There is simply no way that an institution set up to handle the security challenges of the 19th century industrial economy can continue to meet all of the security demands of a wildly changing, diversified modern global economy.

Identifying what the police do best – and sticking to those core functions on the basis of evidence – will therefore be essential.

Our main challenge, therefore, is not simply to find better cost efficiency but to find ways to achieve public safety and well-being in a coordinated, blended fashion across the multiple policing agencies that make a contribution to this broader policing enterprise.

Synergistic, broad policing programs — such as Saskatchewan’s community safety partnerships and others that are being chronicled by Public Safety Canada — that are demonstrated to be working well on the basis of actual empirical evaluation deserve our rigorous review.

Since most of our options for the future of community safety will involve the police working in some degree of partnership with a wide range of private and civil agencies, we will need to be sure that our accountability mechanisms can hold all the agencies mobilized in the public name to account.

History has shown that policing reform has been forced and enabled by major economic restructuring.
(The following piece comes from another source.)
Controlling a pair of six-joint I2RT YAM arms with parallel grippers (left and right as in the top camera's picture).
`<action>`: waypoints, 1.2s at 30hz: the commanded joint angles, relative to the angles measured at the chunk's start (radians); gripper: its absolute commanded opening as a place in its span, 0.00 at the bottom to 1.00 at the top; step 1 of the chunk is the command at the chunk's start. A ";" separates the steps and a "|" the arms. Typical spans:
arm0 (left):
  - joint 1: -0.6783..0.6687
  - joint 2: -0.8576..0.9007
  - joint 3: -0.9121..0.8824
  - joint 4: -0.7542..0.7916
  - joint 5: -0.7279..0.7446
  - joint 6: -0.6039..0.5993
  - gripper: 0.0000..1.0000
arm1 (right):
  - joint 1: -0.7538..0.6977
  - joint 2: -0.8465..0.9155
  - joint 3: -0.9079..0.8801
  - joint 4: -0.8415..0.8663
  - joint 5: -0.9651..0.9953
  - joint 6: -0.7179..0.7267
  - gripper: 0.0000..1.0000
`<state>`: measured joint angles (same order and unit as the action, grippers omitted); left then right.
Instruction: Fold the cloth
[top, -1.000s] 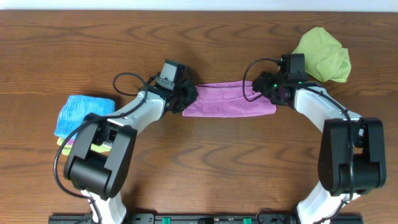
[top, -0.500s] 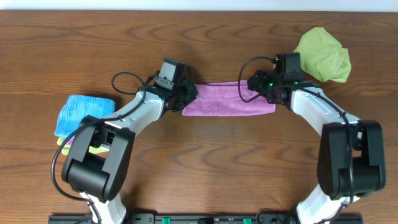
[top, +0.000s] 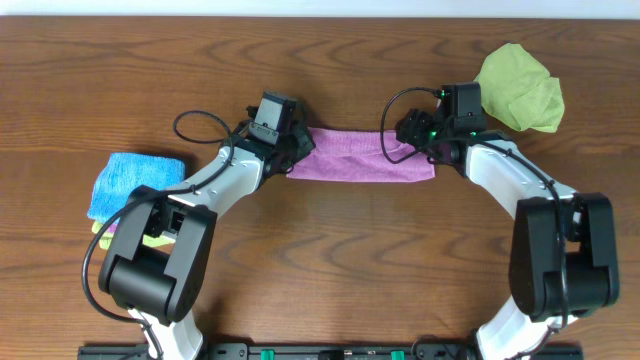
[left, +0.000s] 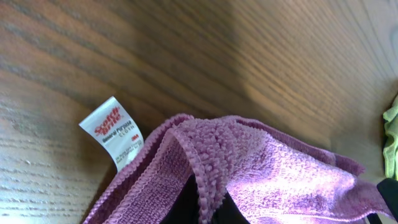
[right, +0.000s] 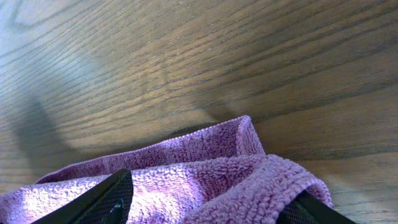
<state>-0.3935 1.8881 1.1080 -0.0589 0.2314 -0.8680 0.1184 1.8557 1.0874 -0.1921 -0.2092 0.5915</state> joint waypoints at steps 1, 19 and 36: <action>0.008 -0.011 0.023 0.012 -0.050 0.039 0.06 | 0.008 -0.025 0.022 0.002 0.003 -0.001 0.68; 0.007 0.050 0.023 0.076 -0.076 0.053 0.14 | 0.008 -0.025 0.022 0.017 0.026 -0.001 0.67; 0.062 -0.008 0.023 0.003 -0.035 0.080 0.95 | 0.006 -0.171 0.022 -0.176 0.074 0.007 0.78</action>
<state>-0.3538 1.9213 1.1088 -0.0296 0.1841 -0.8104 0.1192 1.7485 1.0882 -0.3412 -0.1562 0.5930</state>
Reinventing a centuries-old, multi- agency institutional model for policing is a difficult endeavor, one that requires skilled leadership to build upon demonstrated experimentation and best practice.
What we are looking for are new ways of bringing together legal, economic, and social governance to promote community safety. We need a new answer to the fundamental question of how best government, police services, and civilian oversight bodies can deploy power in both the public and private spheres to steer processes of community safety in the public interest.